Afroindígena

Keila Sankofa: ficcionalizando sobre as lacunas do passado

Keila Sankofa adota o símbolo africano Sankofa significando “volte e pegue” para explorar a construção do tempo-espaço afroindígena de Manaus, desafiando o apagamento cultural. Seu trabalho inclui performances, filmes e fotografias, destacando figuras negras importantes na história da cidade e resgatando identidades negras e indígenas.

Em Vênus de Dois Atos, a escritora Saidiya Hartman questiona: “Como a narrativa pode encarnar a vida em palavras e, ao mesmo tempo, respeitar o que não podemos conhecer?” Pode-se dizer que Alexandrina – Um relâmpago (2022), um curta-metragem que teve passagem por diversos festivais de cinema, pode exemplificar a resposta para a pergunta de Hartman. Nele, a artista utiliza seu próprio corpo para nomear a história de uma pessoa negra livre, naturalista, nascida em Tefé, interior do estado do Amazonas e que participa de uma expedição que resulta em mais de 200 retratos da população africana do Rio de Janeiro e da população negra e indígena de Manaus, no século XIX, no auge das teorias raciais, no qual a expedição se orientava. Através de texto e performance, Sankofa propõe uma recusa ao que não foi circunscrito à história de Alexandrina e propõe outra estória que comporte a dimensão de sua presença naquele território. O que ela faz, então, é estabelecer um contato direto com outra pergunta de Hartman: “Pode a beleza fornecer um antídoto à desonra, e o amor uma maneira de ‘exumar gritos enterrados’ e reanimar os mortos?”

Ao olhar para trás, Sankofa encontra vestígios de fragmentos sobre um país que não reconhece seu passado. E assim como o ideograma africano, ela retoma parte do que é conhecido e fabula sobre aquilo que não se pode conhecer. No início do curta-metragem, somos apresentados a alguns lampejos de quem possa ter sido Alexandrina. Keila desloca a experiência da negação e fragmentação ao utilizar seu próprio corpo-território como um caminho de reconstrução dessa história, oferecendo uma reparação da violência que é ter nome, sobrenome, rosto e a experiência vivida apagada. Nas palavras da artista: “Tudo pode ser tirado, negado, roubado. Mas o que me nutre é saber que a gente sempre volta.” Visitando o passado sem reiterar a violência. E retorna subvertendo as acepções de um mundo que impõe as suas permanências no tempo-espaço, produzindo – a partir de imagens, instalações e do próprio corpo – outras acepções de vida dialogando com a espiral do tempo.

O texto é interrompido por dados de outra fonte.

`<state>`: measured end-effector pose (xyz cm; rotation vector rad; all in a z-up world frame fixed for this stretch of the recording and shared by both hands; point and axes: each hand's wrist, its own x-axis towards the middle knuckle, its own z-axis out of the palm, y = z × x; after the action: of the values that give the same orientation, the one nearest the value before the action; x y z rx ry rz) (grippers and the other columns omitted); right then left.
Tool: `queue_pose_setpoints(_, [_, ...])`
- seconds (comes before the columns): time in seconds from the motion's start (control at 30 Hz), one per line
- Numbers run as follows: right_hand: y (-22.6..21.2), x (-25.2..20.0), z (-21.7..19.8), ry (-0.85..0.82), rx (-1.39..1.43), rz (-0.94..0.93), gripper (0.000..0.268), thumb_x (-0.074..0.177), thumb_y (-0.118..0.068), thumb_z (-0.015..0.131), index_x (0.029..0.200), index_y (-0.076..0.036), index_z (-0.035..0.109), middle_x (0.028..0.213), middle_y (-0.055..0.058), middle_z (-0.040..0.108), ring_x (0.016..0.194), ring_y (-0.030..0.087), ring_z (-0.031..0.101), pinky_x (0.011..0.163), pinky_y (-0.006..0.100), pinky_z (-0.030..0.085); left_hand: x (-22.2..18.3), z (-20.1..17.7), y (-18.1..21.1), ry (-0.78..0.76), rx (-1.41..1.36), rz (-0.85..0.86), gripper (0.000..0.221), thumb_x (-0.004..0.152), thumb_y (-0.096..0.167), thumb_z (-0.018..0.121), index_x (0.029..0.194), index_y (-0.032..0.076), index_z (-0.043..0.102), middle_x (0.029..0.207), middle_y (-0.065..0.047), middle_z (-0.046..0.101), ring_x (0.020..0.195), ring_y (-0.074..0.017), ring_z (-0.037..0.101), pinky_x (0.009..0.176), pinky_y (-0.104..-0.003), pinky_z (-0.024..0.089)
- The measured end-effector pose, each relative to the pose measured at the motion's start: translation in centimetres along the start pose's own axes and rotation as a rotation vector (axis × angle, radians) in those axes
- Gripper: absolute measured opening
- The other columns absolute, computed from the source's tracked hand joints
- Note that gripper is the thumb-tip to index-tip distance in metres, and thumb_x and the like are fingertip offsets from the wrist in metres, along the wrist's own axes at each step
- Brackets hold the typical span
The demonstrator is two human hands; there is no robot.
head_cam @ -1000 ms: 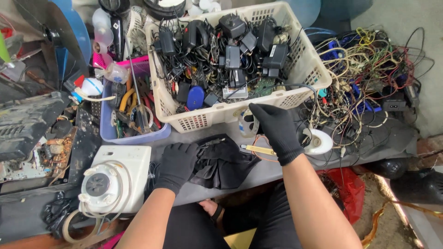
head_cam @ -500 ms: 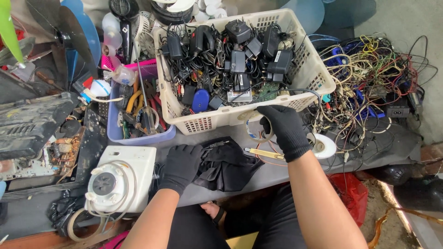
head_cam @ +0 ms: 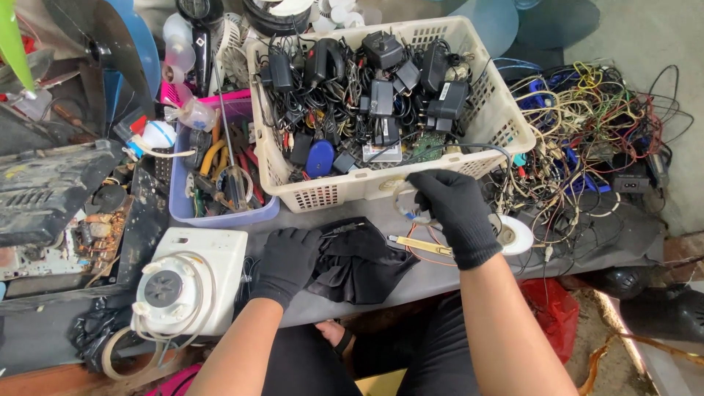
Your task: Applying masking tape to an electronic component and trimming the excess tape for a clean finish.
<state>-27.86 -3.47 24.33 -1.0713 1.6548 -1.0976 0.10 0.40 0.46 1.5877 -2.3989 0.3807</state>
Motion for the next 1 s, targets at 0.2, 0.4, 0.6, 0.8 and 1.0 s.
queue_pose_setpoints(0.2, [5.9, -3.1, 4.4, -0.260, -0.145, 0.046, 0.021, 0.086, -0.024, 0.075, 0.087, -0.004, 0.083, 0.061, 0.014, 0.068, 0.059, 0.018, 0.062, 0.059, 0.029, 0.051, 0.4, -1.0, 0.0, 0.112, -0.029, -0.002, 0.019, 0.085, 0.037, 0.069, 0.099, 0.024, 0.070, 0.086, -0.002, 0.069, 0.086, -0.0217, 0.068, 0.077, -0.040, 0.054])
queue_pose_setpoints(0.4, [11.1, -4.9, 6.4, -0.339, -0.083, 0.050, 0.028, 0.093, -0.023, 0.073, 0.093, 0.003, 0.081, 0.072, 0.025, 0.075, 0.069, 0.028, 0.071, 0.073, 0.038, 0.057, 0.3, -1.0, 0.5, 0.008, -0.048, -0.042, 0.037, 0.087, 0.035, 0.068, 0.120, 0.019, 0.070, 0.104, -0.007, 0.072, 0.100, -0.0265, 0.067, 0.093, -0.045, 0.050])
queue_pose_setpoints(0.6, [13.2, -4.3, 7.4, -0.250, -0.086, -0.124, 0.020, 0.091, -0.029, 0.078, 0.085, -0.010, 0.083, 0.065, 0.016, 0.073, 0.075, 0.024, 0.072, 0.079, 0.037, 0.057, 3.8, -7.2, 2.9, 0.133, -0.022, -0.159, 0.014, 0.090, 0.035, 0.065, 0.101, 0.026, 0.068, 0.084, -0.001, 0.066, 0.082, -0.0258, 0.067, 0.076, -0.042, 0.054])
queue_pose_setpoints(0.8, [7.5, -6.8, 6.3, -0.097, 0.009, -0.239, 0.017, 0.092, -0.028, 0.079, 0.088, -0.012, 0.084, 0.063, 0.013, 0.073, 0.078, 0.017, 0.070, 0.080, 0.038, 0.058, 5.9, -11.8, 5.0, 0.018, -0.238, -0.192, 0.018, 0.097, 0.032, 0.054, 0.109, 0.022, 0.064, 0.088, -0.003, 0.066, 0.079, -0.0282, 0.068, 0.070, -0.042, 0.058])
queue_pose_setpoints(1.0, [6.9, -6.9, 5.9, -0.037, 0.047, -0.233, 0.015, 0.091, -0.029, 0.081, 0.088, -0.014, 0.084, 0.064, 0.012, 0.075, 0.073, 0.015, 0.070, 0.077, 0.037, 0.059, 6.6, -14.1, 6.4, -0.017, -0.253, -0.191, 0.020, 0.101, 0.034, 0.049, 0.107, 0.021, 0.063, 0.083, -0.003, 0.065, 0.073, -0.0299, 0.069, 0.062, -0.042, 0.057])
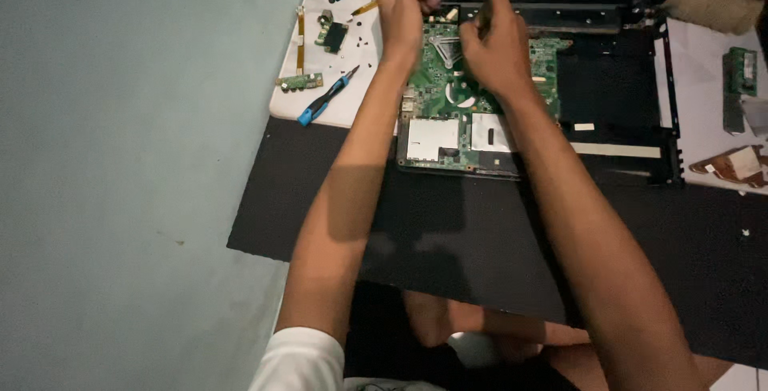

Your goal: The person positions a motherboard inside a laptop chassis, connects internal ribbon cables by hand, and uses a screwdriver to secure the components.

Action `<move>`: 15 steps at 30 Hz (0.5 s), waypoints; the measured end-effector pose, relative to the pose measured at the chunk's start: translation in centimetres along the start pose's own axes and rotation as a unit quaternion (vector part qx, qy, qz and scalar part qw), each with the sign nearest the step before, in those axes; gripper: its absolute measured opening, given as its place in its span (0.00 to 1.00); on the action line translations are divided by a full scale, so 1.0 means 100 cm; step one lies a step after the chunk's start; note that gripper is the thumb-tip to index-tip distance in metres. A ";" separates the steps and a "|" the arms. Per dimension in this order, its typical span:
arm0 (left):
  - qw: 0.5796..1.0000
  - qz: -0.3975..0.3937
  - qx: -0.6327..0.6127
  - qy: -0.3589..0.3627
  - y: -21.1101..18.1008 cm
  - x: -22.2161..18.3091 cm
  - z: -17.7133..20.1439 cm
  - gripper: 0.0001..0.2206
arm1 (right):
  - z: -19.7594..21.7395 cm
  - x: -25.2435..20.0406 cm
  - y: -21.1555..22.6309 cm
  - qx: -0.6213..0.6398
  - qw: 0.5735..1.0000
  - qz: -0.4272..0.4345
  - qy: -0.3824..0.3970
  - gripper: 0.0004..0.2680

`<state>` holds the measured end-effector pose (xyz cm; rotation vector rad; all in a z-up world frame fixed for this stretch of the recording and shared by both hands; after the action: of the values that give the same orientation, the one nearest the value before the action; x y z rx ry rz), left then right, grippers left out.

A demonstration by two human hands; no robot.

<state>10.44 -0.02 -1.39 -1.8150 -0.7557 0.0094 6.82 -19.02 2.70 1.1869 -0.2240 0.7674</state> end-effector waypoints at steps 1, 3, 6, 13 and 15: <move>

A recriação histórica no trabalho de Keila Sankofa faz parte de um processo de deslocamento dos regimes de visibilidade que artistas negros, sobretudo na produção de imagens, têm proposto nos últimos anos, ficcionalizando sobre as lacunas do passado. Na sua obra Óculos de Okotô (2022-2024), série fotográfica e performance, que a artista nomeia como “arquefato arqueológico do agora”, Keila posiciona lentes de búzios sob um óculos com o intuito de enxergar a vida na perspectiva ancestral, conectando saberes negros diaspóricos e possibilitando uma partilha do sensível entre os mundos – naqueles em que existimos e aqueles que deixaram de existir.

Keila Sankofa estimula a percepção do encanto ao deslocar a realidade de suas produções e ainda assim, tê-la como início, meio e fim, seja nos rostos que encontra nas ruas, aqueles que não encontra nos livros de história, seja no ônibus que se torna galeria, no bem-viver da natureza. E é ela que, simbolizada no vermelho e os tons terrosos marcados em sua produção dão indícios que, para além das violências colonialistas sob um solo amefricano, há outros modos de existência onde podemos assentar.

* A historiadora Lélia González refere-se à formação histórico-cultural da América Latina considerando os saberes das populações negro-africanas e ameríndias.

Keila Sankofa é artista visual e cineasta, gestora do grupo Picolé de Massa – Da Várzea das Artes.

Kariny Martins é curadora, roteirista e pesquisadora. Autora do livro Ficção Especulativa no Cinema Negro Brasileiro (2023).